-- EXCERPTED RECORDS follows --

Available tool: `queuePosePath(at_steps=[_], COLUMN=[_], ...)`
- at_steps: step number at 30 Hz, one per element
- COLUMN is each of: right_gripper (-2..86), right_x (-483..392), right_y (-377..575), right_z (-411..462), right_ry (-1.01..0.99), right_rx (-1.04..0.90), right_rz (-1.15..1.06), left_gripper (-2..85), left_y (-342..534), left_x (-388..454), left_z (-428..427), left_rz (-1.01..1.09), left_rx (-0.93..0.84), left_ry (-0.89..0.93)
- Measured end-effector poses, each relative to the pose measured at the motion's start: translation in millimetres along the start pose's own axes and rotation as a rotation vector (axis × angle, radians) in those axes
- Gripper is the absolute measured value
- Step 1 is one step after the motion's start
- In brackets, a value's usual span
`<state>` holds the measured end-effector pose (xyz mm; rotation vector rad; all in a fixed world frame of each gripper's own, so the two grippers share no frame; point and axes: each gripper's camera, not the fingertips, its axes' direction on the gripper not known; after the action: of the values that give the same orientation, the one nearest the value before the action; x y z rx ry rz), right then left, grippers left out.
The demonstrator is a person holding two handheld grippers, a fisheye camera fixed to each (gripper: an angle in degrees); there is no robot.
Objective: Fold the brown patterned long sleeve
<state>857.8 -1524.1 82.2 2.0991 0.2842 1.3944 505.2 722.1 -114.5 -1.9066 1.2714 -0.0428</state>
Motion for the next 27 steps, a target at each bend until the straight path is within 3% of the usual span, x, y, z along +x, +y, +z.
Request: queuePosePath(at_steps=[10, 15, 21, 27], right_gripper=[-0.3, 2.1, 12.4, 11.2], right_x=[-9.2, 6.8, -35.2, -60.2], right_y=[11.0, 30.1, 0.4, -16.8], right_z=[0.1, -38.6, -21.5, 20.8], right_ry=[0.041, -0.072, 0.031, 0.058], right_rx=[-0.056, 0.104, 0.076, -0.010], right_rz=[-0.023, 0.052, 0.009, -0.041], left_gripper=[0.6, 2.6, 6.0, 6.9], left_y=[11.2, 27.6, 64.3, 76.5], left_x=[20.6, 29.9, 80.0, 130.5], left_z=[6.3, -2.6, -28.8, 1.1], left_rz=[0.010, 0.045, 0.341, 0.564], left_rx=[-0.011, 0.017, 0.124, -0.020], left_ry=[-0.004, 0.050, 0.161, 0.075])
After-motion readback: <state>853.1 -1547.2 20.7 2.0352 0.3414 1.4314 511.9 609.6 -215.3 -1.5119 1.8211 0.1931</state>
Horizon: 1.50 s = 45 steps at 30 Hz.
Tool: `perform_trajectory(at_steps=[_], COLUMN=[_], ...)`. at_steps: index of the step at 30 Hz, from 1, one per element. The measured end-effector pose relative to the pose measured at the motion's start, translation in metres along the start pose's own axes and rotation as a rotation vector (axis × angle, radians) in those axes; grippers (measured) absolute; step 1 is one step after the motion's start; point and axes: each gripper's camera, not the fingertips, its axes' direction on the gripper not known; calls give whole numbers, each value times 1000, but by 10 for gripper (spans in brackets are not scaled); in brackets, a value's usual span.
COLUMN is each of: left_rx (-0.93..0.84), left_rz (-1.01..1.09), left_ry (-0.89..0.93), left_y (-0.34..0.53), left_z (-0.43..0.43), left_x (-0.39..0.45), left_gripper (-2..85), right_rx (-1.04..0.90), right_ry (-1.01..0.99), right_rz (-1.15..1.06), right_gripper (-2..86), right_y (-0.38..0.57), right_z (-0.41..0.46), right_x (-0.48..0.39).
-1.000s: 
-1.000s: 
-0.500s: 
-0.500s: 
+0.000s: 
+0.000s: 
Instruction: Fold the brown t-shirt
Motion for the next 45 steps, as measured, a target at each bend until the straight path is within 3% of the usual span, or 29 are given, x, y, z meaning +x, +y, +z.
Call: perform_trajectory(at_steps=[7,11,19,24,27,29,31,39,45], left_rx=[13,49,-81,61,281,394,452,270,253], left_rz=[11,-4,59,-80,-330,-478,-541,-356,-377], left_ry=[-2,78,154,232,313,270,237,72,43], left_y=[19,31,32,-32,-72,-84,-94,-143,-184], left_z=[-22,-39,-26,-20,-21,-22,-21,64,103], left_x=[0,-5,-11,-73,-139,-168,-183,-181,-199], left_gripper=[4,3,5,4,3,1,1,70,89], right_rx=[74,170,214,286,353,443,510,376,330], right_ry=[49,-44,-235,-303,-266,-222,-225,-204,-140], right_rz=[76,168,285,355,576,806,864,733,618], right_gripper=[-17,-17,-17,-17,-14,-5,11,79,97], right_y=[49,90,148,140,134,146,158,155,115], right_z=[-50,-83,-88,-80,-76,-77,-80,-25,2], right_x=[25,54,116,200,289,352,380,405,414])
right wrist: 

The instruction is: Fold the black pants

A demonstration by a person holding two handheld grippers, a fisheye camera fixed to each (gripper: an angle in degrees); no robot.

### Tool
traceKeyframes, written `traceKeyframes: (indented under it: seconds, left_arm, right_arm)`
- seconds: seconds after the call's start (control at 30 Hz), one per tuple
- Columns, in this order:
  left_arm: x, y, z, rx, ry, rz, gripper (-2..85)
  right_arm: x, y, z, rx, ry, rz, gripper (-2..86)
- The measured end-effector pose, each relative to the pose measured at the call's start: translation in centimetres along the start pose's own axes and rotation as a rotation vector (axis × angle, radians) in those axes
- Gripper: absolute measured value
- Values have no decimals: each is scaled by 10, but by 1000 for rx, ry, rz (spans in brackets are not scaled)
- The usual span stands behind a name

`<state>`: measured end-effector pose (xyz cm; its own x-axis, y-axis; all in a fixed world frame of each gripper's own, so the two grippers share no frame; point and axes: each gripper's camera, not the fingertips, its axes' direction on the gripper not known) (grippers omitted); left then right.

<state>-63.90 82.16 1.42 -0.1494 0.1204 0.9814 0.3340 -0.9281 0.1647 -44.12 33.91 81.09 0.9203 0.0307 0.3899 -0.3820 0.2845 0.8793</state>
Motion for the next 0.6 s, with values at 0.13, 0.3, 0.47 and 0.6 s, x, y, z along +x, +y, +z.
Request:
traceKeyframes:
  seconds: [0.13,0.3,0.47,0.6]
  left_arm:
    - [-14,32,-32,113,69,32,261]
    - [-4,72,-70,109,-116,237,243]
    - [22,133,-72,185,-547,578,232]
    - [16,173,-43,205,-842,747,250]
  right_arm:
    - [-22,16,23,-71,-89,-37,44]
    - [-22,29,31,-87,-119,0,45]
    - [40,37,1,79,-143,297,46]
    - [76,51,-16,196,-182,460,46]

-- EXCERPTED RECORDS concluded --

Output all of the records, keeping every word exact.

Available tool: `queuePosePath(at_steps=[_], COLUMN=[_], ...)`
- at_steps: step number at 30 Hz, one per element
- COLUMN is each of: right_gripper (-2..86), right_x (-483..392), right_y (-377..575), right_z (-411..462), right_ry (-1.01..0.99), right_rx (-1.04..0.90), right_rz (-1.15..1.06), left_gripper (-2..85), left_y (-342..534), left_x (-388..454), left_z (-428..427), left_rz (-1.01..1.09), left_rx (-0.93..0.84), left_ry (-0.89..0.93)
- Measured end-effector poses, each relative to the pose measured at the motion's start: translation in millimetres along the start pose's own axes and rotation as a rotation vector (axis × angle, radians) in those axes
- Gripper is the absolute measured value
- Step 1 is one step after the motion's start
- In brackets, a value's usual span
`<state>` holds the measured end-effector pose (xyz mm; rotation vector rad; all in a fixed world frame of each gripper's own, so the two grippers share no frame; point and axes: each gripper's camera, not the fingertips, its axes' direction on the gripper not known; after the action: of the values that give the same orientation, the one nearest the value before the action; x y z rx ry rz), right then left, grippers left out.
The demonstrator is a person holding two handheld grippers, a fisheye camera fixed to each (gripper: an angle in degrees); there is no robot.
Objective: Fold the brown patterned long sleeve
<state>857.8 -1524.1 82.2 2.0991 0.2842 1.3944 505.2 722.1 -114.5 -1.9066 1.2714 -0.0428</state>
Motion for the next 27 steps, a target at each bend until the straight path is within 3% of the usual span, x, y, z along +x, +y, +z.
Request: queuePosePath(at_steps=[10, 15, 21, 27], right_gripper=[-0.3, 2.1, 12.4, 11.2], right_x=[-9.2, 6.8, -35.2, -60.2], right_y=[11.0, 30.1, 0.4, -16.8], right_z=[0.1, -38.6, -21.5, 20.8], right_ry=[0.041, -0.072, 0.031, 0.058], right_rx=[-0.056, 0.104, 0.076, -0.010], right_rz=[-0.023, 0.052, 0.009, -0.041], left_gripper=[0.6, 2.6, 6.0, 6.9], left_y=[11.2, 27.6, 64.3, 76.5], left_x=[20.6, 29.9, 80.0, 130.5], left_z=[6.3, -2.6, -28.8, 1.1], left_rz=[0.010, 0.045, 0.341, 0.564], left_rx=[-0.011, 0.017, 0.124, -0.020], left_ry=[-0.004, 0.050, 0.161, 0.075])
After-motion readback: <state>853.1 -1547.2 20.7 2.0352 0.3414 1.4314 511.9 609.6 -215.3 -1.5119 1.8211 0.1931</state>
Horizon: 1.50 s = 45 steps at 30 Hz.
Tool: `perform_trajectory(at_steps=[_], COLUMN=[_], ...)`. at_steps: index of the step at 30 Hz, from 1, one per element. The measured end-effector pose relative to the pose measured at the motion's start, translation in metres along the start pose's own axes and rotation as a rotation vector (axis × angle, radians) in those axes; grippers (measured) absolute; step 1 is one step after the motion's start; point and axes: each gripper's camera, not the fingertips, its axes' direction on the gripper not known; calls give whole numbers, each value times 1000, but by 10 for gripper (spans in brackets are not scaled); in brackets, a value's usual span.
COLUMN is each of: left_rx (-0.93..0.84), left_rz (-1.01..1.09), left_ry (-0.89..0.93), left_y (-0.34..0.53), left_z (-0.43..0.43), left_x (-0.39..0.45), left_gripper (-2..85), right_rx (-1.04..0.90), right_ry (-1.01..0.99), right_rz (-1.15..1.06), right_gripper (-2..86), right_y (-0.38..0.57), right_z (-0.41..0.46), right_x (-0.48..0.39).
-1.000s: 
-1.000s: 
-0.500s: 
-0.500s: 
+0.000s: 
+0.000s: 
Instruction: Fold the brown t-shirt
Motion for the next 45 steps, as measured, a target at each bend until the straight path is within 3% of the usual span, or 29 are given, x, y, z meaning +x, +y, +z.
Call: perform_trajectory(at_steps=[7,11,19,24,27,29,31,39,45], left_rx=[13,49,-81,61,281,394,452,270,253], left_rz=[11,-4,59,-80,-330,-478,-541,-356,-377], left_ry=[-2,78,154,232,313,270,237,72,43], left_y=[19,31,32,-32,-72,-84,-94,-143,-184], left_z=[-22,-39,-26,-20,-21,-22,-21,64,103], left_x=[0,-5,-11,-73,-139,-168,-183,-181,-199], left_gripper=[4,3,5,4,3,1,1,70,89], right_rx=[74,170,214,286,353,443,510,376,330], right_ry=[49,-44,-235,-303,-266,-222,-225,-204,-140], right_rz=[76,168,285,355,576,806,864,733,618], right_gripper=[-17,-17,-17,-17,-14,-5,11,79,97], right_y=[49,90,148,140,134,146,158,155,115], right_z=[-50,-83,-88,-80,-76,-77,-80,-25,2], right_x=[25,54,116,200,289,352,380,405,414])
right wrist: 

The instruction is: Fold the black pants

A demonstration by a person holding two handheld grippers, a fisheye camera fixed to each (gripper: an angle in degrees); no robot.

### Tool
traceKeyframes, written `traceKeyframes: (indented under it: seconds, left_arm, right_arm)`
- seconds: seconds after the call's start (control at 30 Hz), one per tuple
- Columns, in this order:
  left_arm: x, y, z, rx, ry, rz, gripper (-2..85)
  right_arm: x, y, z, rx, ry, rz, gripper (-2..86)
- The measured end-effector pose, each relative to the pose measured at the call's start: translation in centimetres along the start pose's own axes and rotation as a rotation vector (axis × angle, radians) in those axes
- Gripper: absolute measured value
- Values have no decimals: each is scaled by 10, but by 1000 for rx, ry, rz (spans in brackets are not scaled)
- The usual span stands behind a name

`<state>`: measured end-effector pose (xyz cm; its own x-axis, y-axis; all in a fixed world frame of each gripper's own, so the two grippers share no frame; point and axes: each gripper's camera, not the fingertips, its axes' direction on the gripper not known) (grippers omitted); left then right.

<state>-63.90 82.16 1.42 -0.1494 0.1204 0.9814 0.3340 -0.9281 0.1647 -44.12 33.91 81.09 0.9203 0.0307 0.3899 -0.3820 0.2845 0.8793</state>
Motion for the next 0.6 s, with values at 0.13, 0.3, 0.47 and 0.6 s, x, y, z along +x, +y, +z.
Request:
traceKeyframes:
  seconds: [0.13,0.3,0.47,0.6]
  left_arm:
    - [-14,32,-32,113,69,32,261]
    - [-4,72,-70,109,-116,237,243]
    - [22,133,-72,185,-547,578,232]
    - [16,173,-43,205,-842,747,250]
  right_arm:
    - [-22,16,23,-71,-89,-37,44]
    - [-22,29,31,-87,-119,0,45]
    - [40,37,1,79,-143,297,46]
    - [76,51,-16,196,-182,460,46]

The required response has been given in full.